People often get very excited when they hear how we eat meals together to build authentic community. This biblical practice is not only really effective, it's really easy to do. Just tell people bring food and set up tables for the food and for eating, right? Simplest plan ever to build relationships in your church.
But without a little additional planning, you run the risk of spreading food-borne illness through bacteria and viruses, which in extreme cases literally kills people.
Here's what I've learned about food safety (largely through being a consultant for Chick-fil-A):
Avoid Room Temperature
Nationally required food safety courses talk about the “temperature danger zone” where bacteria and viruses thrive. It just happens to be room temperature. Specifically, restaurants are required to keep food either below 40 or above 140 degrees Fahrenheit.
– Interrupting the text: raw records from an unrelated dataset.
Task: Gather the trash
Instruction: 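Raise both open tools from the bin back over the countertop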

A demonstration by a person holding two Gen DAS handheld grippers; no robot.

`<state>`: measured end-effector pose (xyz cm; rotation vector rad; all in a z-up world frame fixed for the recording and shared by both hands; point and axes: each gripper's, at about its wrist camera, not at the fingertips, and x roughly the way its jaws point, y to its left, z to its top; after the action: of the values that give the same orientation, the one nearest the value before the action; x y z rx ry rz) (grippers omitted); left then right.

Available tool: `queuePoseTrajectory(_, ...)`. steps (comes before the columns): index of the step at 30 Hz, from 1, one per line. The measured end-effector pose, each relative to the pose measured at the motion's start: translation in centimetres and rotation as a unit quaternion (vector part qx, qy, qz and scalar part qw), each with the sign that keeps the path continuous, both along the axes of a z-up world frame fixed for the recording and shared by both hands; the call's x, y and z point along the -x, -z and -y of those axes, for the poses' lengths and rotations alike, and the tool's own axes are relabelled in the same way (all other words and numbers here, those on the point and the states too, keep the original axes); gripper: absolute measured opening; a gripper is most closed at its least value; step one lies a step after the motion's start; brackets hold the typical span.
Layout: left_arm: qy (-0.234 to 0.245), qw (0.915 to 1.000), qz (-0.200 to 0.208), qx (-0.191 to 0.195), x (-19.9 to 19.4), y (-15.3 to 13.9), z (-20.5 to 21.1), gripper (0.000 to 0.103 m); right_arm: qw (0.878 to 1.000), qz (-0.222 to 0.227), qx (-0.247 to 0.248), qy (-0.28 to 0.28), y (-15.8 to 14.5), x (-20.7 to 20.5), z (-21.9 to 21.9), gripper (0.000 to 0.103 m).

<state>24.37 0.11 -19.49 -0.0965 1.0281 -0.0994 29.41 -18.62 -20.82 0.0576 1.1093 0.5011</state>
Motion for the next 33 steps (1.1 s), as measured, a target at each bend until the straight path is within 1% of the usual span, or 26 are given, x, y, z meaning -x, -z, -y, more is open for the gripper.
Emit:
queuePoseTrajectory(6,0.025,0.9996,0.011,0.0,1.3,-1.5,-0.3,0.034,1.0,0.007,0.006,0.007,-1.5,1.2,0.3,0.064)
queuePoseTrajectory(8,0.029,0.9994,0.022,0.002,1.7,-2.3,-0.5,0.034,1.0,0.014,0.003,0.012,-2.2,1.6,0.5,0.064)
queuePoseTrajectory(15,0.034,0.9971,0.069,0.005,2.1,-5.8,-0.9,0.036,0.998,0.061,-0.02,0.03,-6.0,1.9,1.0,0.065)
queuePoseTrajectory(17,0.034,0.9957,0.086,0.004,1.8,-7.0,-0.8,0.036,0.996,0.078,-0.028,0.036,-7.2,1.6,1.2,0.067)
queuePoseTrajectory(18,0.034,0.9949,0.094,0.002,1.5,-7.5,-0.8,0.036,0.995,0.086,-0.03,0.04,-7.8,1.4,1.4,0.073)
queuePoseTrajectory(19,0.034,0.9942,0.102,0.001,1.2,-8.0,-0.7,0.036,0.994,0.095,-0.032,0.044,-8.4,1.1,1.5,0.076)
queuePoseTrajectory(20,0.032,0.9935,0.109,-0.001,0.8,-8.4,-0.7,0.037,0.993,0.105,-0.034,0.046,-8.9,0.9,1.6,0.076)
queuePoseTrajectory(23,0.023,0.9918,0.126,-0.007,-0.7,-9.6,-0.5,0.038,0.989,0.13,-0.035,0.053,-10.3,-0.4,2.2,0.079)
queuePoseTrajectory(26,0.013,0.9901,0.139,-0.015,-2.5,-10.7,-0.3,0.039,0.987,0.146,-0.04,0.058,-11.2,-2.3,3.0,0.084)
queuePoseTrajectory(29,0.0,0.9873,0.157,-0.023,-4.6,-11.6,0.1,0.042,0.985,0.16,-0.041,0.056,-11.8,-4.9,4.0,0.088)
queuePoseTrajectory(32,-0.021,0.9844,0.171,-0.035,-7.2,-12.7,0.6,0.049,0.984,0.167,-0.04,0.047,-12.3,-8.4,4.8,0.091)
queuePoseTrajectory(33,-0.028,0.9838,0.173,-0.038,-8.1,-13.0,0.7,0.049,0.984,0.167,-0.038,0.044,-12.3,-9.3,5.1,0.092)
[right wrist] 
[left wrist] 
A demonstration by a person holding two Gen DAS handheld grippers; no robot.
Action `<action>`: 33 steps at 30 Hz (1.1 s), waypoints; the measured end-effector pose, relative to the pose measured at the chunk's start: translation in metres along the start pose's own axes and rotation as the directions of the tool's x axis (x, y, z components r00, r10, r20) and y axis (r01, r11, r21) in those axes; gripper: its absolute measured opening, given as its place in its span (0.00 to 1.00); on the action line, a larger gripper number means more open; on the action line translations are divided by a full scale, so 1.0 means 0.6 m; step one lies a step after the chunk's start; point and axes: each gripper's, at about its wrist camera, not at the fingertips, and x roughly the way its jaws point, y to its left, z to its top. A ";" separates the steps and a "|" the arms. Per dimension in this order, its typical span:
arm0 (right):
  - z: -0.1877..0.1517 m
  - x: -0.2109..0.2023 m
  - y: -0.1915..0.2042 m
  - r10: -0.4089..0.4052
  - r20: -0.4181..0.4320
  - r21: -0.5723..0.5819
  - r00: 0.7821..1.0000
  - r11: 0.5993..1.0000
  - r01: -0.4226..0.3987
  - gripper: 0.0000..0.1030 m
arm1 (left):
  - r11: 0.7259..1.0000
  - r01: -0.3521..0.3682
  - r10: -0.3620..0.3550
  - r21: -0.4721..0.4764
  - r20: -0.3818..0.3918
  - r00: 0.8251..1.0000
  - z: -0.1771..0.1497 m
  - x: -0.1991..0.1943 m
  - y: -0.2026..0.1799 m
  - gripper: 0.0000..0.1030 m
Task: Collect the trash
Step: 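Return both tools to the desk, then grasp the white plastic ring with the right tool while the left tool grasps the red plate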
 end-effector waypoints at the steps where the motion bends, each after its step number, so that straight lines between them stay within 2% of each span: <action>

Food that sits for 4 hours or more in the temperature danger zone can’t be served anymore (restaurants are supposed to throw it away).
Use Food Servers
Station volunteers behind the tables full of food and only allow these food servers to dish out food to the plates the others hold. If someone shows up with germs on their hands (maybe their already sick and don’t know it), this will save everyone who comes in line after them. And it’s a great way to serve people and make them feel special.
Wash, Wash, Wash
Food Servers should wash their hands AND use hand sanitizer--maybe multiple times while serving. Of course, they should wash before serving. But if they touch their hair, their mouth, the floor, or even shake hands with someone else, they need to wash again before serving. You might be surprised how much illness can be avoided by simply washing your hands frequently.
Don’t Underestimate Hand Sanitizer
In the same vein as above, place a lot of hand sanitizer pumps around the room and encourage everyone, not just the food servers, to clean their hands.
Announce Allergy-Risky Ingredients
Even when general food safety standards are met, food allergies can pose serious risks for those who have them. Either make an announcement and/or put a simple signs up to identify food that has things like nuts, gluten, etc. If necessary, you can have a volunteer ask people when they drop off the food what allergy risks they may have (a simple allergy checklist helps with this).
I don't make a big deal about bacteria, etc. Most of us violate food safety standards in our home kitchens on a daily basis. Fear is not our goal and the risk of death is only real for those who are already seriously ill or severely allergic. Otherwise it just looks like a 24 hour sickness. If asked, I’ll mention safety briefly, then I’ll explain how following these guidelines is also a great way to make people feel served (food table servers) and make the food taste better (keep it hot or cold).